== Items from a dataset ==

****************

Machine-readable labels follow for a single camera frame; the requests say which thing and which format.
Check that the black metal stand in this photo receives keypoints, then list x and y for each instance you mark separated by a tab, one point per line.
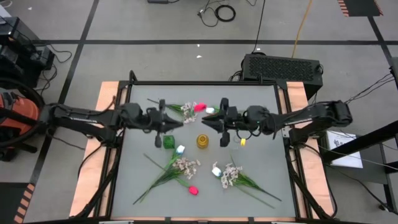
360	142

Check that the yellow ribbed glass vase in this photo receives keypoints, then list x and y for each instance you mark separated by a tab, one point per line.
202	141

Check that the black computer case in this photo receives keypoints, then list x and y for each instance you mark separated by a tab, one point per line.
280	70

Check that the green square glass vase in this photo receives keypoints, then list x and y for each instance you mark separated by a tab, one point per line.
168	142

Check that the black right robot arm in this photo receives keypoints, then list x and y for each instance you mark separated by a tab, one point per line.
311	113

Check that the black equipment rack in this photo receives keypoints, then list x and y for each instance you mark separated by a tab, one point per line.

****************

== Work item ==
Keep the pictures out and print all the records exactly as they are.

== Answer area ==
Machine-readable labels follow for a single camera frame; the requests say which thing and which format.
Check that the black metal stand in this photo receives keypoints, then list x and y for each instance you mark separated by a tab, one point per line.
360	142

Check that the yellow ribbed glass vase in this photo receives keypoints, then list x and y for each instance you mark separated by a tab, one point per line.
202	141

Check that the black computer case in this photo receives keypoints, then list x and y for each instance you mark separated by a tab, one point per line.
280	70

Check that the green square glass vase in this photo receives keypoints, then list x and y for each instance you mark separated by a tab, one point per line.
168	142

Check that the black right robot arm in this photo receives keypoints, then list x and y for each instance you mark separated by a tab, one point per line.
311	113

Check that the black equipment rack in this photo receives keypoints, then list x and y for each instance you mark separated by a tab, one point per line.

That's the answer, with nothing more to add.